Directions for this task: Return the data exactly, with all pictures removed.

Dataset extract:
****************************************

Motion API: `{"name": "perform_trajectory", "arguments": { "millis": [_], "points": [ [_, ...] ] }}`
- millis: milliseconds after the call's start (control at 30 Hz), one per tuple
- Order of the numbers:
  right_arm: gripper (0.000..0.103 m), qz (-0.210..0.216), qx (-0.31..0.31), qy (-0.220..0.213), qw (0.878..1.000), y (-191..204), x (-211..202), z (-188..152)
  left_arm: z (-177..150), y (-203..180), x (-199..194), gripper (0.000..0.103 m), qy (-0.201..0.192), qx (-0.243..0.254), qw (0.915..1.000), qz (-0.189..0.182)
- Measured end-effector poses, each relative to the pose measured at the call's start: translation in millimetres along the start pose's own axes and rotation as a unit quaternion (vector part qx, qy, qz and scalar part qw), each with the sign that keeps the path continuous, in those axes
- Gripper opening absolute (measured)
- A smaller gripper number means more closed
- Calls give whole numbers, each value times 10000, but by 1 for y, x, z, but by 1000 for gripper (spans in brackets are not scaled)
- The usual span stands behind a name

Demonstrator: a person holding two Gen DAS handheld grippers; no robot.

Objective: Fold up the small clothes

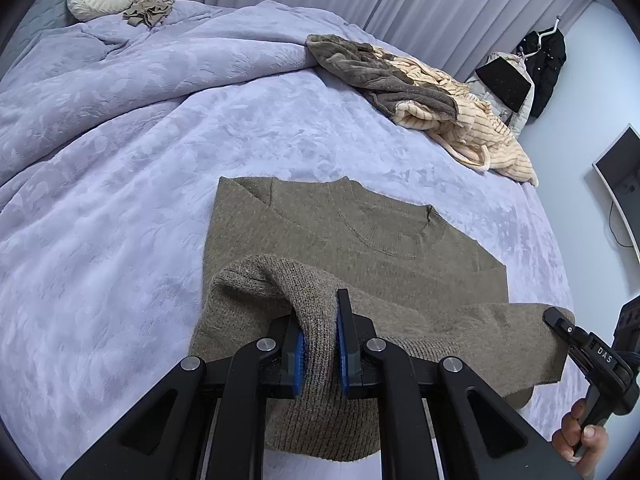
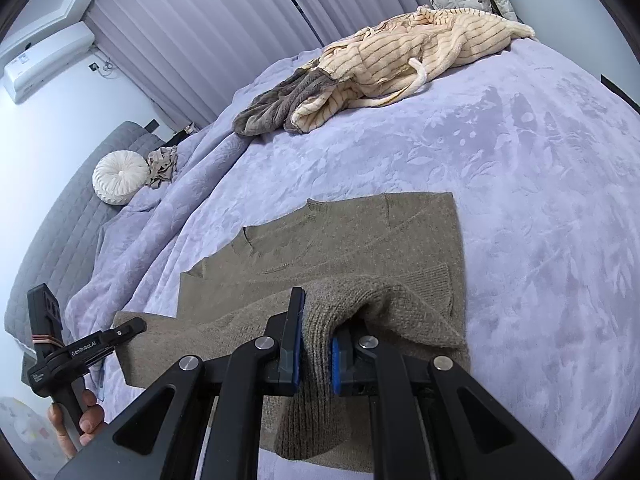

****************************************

Your solution:
Motion API: `{"name": "perform_trajectory", "arguments": { "millis": [_], "points": [ [_, ...] ] }}`
- millis: milliseconds after the call's start (control at 30 Hz), one per tuple
- Order of the numbers:
  right_arm: gripper (0.000..0.103 m), qz (-0.210..0.216), qx (-0.31..0.31), qy (-0.220..0.213), qw (0.878..1.000), y (-191..204), x (-211..202), z (-188..152)
  left_arm: z (-177..150), y (-203..180), x (-199..194), gripper (0.000..0.103 m), qy (-0.201..0.192), qx (-0.243..0.254), qw (0.915..1.000), qz (-0.189..0.182)
- Measured end-effector poses, each relative to the pose measured at the call's start: translation in millimetres along the start pose's own axes and rotation as a unit quaternion (vector part qx, qy, qz and scalar part qw), each with the sign that keeps the path continuous, in those axes
- Gripper opening absolute (measured)
- A smaller gripper number means more closed
- Calls give whole numbers, each value times 10000, but by 1 for y, x, z, but by 1000 for gripper (spans in brackets are not scaled)
- The usual span stands behind a name

Demonstrator: a person holding two Gen DAS handheld grippers; no robot.

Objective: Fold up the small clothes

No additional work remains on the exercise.